(Extracted data entries)

=======

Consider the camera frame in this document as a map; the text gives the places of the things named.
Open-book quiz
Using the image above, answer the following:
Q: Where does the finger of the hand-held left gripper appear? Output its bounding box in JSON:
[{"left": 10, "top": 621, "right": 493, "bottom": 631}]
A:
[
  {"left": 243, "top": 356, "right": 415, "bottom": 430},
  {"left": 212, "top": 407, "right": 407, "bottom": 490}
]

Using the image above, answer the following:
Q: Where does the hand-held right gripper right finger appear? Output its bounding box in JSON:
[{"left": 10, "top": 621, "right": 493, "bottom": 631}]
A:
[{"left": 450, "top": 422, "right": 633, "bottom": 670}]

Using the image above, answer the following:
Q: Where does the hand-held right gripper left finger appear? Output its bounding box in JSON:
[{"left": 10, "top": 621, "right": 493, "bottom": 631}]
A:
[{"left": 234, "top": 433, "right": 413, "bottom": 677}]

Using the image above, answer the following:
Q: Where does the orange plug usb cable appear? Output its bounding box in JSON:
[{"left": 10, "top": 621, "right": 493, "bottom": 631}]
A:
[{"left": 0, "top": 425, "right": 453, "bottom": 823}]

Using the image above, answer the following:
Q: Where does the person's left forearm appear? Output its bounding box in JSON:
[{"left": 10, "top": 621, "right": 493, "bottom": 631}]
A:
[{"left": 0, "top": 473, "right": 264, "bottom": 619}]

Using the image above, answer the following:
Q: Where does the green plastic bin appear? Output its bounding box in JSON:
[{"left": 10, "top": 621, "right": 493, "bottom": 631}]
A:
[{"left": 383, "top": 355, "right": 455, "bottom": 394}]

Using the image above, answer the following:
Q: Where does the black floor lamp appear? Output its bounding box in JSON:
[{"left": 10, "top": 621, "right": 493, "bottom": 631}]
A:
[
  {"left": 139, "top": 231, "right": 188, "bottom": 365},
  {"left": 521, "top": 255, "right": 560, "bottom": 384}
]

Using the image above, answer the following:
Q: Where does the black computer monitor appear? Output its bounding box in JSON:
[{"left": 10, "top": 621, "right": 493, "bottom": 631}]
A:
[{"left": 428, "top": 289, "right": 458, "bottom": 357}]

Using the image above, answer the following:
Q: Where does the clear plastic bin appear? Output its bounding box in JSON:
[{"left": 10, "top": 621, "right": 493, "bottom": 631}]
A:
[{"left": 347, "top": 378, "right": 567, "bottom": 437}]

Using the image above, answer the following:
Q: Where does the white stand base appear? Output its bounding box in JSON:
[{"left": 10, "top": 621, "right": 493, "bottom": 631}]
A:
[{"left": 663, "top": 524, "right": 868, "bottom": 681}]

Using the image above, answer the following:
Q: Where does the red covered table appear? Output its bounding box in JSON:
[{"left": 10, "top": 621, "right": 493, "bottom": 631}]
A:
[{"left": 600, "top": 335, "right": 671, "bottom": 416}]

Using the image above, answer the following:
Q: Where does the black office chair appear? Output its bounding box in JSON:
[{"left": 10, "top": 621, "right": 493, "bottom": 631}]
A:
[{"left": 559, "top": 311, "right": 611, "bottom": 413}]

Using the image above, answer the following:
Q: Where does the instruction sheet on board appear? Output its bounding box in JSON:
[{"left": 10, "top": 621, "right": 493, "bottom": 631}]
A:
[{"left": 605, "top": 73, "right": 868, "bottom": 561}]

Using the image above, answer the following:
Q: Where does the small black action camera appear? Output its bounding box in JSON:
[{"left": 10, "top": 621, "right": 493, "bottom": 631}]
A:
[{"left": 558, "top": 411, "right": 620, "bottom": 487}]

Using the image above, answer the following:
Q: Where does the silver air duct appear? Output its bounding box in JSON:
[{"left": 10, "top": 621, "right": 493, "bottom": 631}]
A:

=======

* TASK BRIEF
Take each line above that holds the string "held" and copy it.

* RESULT OF THE TASK
Q: Where does the finger of the hand-held left gripper appear? Output its bounding box in JSON:
Q: Where does the hand-held right gripper right finger appear? Output its bounding box in JSON:
Q: Where does the hand-held right gripper left finger appear? Output its bounding box in JSON:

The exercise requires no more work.